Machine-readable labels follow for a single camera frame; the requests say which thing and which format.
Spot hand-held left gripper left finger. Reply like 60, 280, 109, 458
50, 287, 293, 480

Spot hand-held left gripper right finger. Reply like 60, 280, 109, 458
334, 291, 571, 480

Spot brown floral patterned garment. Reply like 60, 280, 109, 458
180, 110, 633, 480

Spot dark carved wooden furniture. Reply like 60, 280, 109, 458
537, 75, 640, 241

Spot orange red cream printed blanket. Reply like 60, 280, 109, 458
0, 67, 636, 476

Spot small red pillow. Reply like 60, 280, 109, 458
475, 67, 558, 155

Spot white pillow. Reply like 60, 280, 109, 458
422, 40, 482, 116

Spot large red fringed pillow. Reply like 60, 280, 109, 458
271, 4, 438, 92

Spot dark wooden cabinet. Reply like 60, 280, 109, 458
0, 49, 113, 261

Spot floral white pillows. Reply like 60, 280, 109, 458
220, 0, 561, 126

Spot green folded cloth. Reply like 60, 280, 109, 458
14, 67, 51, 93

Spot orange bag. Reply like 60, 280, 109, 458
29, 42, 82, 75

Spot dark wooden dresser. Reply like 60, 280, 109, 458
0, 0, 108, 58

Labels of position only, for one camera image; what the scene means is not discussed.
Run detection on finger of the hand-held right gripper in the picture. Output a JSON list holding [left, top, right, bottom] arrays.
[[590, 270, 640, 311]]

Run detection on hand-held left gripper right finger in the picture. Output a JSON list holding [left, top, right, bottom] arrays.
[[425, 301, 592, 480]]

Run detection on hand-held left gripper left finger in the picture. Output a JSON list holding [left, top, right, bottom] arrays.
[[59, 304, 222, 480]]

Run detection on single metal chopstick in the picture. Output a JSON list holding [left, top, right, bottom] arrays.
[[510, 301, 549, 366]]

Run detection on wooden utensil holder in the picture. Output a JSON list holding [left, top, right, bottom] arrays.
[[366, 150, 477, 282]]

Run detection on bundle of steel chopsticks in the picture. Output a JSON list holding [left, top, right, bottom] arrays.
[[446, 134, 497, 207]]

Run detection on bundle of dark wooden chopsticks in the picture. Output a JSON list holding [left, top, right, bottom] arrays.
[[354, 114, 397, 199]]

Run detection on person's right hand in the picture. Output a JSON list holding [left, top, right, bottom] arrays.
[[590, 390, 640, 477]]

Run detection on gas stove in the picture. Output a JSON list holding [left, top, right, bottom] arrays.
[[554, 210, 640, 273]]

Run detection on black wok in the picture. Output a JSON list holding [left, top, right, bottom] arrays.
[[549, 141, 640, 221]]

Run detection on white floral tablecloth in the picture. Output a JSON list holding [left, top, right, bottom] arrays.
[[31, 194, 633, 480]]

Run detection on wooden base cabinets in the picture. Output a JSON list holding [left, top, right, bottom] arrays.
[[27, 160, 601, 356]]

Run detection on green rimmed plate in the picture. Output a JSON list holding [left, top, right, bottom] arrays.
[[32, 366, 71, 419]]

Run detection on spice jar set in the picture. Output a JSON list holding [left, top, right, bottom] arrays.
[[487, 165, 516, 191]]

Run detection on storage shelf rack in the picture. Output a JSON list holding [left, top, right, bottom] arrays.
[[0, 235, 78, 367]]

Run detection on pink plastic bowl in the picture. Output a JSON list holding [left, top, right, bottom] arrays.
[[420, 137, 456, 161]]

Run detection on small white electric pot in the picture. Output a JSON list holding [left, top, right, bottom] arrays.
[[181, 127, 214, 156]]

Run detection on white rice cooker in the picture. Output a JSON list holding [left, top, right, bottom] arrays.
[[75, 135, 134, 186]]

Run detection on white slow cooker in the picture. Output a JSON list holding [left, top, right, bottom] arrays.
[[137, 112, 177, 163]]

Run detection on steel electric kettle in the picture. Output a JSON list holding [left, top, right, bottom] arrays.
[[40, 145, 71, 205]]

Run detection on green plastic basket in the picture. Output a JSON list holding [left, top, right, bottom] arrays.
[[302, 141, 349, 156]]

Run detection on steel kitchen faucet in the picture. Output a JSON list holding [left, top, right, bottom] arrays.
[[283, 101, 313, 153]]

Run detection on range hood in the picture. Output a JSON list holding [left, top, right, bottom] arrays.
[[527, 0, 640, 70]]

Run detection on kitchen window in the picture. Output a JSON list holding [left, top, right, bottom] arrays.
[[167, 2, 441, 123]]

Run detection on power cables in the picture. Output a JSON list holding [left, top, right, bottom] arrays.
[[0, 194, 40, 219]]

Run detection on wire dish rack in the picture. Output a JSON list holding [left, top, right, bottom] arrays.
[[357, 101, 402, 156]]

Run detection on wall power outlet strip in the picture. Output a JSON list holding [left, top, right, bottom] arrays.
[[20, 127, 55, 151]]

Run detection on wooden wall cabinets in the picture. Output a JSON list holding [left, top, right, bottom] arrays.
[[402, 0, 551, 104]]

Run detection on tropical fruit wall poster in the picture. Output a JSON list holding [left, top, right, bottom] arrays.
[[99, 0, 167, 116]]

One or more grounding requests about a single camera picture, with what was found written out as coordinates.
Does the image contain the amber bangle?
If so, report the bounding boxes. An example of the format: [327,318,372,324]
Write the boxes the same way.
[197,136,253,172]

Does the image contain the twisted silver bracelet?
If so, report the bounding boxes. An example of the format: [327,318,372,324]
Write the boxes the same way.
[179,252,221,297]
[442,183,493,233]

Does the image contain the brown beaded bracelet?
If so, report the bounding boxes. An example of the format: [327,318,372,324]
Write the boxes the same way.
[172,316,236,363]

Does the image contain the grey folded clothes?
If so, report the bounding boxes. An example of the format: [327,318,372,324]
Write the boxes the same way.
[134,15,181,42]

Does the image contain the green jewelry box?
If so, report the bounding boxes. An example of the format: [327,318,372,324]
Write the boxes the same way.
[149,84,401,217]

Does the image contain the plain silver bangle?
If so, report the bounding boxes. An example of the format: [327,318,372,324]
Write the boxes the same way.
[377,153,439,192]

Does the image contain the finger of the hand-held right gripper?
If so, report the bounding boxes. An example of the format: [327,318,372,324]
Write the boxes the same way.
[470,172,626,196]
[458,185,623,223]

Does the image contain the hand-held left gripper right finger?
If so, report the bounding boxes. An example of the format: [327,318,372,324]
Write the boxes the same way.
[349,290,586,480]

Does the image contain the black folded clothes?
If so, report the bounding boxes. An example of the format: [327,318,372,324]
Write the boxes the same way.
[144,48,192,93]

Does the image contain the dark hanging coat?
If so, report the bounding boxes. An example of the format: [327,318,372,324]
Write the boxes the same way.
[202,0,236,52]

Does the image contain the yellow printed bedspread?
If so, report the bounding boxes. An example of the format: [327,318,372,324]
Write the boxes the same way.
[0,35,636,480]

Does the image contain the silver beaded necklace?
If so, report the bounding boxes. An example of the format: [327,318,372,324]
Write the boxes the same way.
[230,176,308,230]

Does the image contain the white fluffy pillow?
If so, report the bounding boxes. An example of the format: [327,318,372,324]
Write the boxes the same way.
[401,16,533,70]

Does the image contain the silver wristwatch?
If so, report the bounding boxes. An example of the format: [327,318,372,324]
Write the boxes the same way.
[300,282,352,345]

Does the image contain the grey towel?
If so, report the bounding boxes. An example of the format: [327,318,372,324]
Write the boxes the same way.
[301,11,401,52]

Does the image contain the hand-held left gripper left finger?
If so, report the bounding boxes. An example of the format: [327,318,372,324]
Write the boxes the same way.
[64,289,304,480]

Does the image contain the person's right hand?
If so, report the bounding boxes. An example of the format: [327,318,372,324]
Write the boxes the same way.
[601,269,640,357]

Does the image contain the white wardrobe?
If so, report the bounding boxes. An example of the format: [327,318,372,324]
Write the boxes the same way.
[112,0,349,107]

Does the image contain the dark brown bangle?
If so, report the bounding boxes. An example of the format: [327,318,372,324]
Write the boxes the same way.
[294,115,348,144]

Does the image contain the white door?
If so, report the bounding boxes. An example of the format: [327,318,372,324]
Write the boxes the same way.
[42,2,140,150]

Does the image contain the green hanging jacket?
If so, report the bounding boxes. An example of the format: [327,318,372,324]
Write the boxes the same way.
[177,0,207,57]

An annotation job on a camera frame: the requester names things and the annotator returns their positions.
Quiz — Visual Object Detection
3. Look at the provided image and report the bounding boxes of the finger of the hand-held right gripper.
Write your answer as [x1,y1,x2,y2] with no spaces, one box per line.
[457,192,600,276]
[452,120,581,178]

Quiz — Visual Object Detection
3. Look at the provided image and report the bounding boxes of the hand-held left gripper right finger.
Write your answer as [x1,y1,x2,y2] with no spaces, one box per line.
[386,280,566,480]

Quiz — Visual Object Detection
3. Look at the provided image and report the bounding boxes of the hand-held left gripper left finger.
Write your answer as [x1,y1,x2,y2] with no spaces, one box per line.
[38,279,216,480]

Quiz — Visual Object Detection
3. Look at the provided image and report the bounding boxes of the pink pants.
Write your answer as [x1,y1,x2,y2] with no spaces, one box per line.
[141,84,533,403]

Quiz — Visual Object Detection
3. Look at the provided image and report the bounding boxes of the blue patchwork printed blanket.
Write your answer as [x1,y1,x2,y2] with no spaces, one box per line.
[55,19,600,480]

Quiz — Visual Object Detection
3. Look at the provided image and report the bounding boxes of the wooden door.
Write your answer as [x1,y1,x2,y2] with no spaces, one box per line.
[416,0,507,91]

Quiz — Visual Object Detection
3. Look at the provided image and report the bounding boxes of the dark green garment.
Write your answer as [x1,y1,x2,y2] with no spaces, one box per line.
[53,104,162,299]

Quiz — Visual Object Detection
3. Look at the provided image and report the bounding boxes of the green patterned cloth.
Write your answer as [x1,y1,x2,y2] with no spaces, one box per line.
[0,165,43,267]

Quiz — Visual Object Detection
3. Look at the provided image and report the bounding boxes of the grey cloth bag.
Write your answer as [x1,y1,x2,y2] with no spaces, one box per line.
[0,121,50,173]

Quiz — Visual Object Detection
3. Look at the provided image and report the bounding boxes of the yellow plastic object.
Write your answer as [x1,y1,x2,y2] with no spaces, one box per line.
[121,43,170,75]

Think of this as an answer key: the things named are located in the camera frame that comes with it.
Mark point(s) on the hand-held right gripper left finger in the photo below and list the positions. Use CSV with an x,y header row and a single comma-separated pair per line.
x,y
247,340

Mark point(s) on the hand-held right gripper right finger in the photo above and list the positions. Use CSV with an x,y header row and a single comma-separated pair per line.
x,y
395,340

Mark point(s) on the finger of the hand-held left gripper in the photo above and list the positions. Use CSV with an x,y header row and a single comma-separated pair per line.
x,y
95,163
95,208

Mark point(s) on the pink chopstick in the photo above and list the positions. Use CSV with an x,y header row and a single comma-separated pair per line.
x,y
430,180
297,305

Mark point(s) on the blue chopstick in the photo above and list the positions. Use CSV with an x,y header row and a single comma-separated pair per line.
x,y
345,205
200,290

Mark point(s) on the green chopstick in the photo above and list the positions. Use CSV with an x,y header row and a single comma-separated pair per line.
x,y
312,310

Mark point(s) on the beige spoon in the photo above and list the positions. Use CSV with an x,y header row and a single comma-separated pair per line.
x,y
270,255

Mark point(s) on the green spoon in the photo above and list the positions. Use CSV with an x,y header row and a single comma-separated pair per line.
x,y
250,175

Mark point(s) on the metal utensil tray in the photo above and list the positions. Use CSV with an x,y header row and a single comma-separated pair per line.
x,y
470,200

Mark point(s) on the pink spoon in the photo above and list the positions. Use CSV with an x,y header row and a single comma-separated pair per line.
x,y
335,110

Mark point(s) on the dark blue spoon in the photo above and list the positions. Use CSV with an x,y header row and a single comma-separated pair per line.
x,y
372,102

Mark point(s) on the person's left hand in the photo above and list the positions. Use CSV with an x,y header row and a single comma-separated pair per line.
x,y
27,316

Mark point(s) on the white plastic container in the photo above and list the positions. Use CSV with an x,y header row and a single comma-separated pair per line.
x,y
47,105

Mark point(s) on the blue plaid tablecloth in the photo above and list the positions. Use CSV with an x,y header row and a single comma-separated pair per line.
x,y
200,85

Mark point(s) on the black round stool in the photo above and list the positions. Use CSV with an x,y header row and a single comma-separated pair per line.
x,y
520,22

+ + + +

- [TASK PROMPT]:
Which lines above hold the word "door"? Copy each of them.

- [TASK OUTPUT]:
Does the image contain the white door?
3. Look at the provided image and report the bounding boxes of the wooden door.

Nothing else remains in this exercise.